Democracia y PolíticaGente y Sociedad

Dos años del 1-O

Dos años del 1-O. Y dos años después, las cosas siguen ­como estaban. Quienes todavía creemos y defen­demos la unidad de España seguimos pensando que fue un referéndum inútil porque, hechos violentos al margen, no reunió las condiciones mínimas de ­legalidad ni de credibilidad. Quienes trabajan por la independencia de Ca­talunya siguen pensando que no sólo fue una consulta válida, sino que dejó un mandato que desde entonces deben obedecer todos los partidos, independentistas o no. Después de aquel referéndum vinieron las detenciones de líderes, las huidas de la justicia, el 155, el cambio de gobierno central, los intentos de distensión, y llegamos al segundo aniversario con tres modos de celebración: un Pedro Sánchez que asegura que el independentismo ha fracasado; un Torra que, según dicen, no sólo no se siente fracasado, sino que quiere proclamar la república después de la sentencia, y una división de la sociedad catalana que se mantiene en niveles similares a los del 2017. Han sido dos años para seguir más o menos igual.
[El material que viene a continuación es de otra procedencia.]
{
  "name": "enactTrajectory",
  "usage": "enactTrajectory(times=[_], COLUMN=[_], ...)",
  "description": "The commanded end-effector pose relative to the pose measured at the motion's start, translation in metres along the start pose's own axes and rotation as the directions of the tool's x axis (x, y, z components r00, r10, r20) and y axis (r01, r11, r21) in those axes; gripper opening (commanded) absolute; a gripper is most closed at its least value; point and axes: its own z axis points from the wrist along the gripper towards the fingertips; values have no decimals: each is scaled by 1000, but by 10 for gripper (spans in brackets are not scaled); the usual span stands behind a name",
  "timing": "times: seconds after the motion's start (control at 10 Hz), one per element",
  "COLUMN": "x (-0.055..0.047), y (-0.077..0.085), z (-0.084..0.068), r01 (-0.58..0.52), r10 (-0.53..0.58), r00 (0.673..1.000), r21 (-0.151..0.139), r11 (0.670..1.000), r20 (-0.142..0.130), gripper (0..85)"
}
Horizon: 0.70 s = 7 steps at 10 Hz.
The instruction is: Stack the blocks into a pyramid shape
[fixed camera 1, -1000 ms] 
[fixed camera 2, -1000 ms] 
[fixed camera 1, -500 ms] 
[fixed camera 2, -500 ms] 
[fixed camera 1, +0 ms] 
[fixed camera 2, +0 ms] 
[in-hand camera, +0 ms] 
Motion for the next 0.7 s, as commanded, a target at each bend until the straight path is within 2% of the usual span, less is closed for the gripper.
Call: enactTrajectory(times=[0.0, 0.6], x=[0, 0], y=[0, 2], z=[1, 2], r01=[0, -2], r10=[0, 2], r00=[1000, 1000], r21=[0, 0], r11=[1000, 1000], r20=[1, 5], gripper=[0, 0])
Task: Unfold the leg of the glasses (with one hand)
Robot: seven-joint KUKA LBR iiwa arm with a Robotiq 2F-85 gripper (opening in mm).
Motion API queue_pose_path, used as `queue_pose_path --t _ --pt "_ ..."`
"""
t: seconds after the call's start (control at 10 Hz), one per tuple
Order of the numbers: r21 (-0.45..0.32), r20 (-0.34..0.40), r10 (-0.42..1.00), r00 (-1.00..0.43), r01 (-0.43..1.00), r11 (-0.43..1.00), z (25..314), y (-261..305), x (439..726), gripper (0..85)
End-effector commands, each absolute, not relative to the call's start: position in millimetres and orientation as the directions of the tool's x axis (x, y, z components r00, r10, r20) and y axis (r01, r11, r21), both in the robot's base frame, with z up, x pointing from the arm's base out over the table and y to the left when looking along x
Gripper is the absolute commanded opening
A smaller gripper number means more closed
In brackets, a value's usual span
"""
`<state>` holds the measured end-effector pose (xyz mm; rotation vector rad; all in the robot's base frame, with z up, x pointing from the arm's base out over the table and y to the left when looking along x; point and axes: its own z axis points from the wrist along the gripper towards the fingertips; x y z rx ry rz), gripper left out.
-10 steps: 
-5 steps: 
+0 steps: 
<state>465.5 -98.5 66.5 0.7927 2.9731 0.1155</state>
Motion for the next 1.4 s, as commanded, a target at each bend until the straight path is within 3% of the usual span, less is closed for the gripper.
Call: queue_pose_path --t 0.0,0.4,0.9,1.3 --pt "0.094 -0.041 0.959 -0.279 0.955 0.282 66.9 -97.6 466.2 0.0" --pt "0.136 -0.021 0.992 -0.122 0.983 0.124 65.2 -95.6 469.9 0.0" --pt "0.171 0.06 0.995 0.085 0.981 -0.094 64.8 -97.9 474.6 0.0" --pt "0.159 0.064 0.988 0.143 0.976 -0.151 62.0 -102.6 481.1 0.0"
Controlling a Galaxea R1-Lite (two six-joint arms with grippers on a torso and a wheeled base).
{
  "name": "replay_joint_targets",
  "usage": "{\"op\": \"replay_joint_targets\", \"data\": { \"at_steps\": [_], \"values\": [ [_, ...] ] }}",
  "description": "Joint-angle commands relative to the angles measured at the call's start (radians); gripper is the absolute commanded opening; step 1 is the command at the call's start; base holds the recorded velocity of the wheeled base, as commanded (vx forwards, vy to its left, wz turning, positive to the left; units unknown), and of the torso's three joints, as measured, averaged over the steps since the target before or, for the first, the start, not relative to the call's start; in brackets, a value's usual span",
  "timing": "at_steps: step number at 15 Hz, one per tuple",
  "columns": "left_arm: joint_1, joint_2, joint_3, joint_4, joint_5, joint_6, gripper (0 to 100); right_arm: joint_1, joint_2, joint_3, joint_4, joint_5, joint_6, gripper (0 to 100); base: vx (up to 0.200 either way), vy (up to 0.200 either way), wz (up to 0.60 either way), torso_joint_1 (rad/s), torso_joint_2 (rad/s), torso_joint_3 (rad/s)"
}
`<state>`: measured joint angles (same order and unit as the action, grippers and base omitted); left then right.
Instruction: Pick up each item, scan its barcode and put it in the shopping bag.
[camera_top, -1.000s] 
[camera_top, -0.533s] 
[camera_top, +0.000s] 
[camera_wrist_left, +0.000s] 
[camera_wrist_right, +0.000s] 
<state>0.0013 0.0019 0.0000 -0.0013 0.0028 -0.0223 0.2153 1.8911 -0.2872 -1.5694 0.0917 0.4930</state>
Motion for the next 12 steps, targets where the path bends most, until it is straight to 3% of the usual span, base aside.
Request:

Bueno, sí, hay tres diferencias fundamentales: no es lo mismo un aniversario sin presos que en vísperas de una sentencia que, si es condenatoria, tendrá una respuesta social todavía imprevisible. Tampoco es lo mismo que se celebre en un clima de normalidad y fortaleza en el gobierno de España que con un gobierno en funciones y en un ambiente de clamorosa inestabilidad. Y no es lo mismo atribuir violencia a los cuerpos de seguridad del Estado que meter en la cárcel a independentistas que presuntamente pretendían sembrar el caos hoy mismo y a partir del día en que hable el Supremo.

Por si todo esto fuera poco, este 1-O se celebra en precampaña electoral. Los aspirantes a la Moncloa tienen la obligación de comprometerse a mantener la unidad nacional y predicar el cumplimiento de la ley. Los independentistas sienten el deber de prometer no dar ni un paso atrás. Y esa ha sido la línea de los discursos de Sánchez y Torra este fin de semana. Sólo cabe la conclusión eterna: Catalunya sigue siendo el problema. Y a juzgar por los tonos de las palabras y el fondo de las intenciones, nada indica que nos encaminemos a una solución.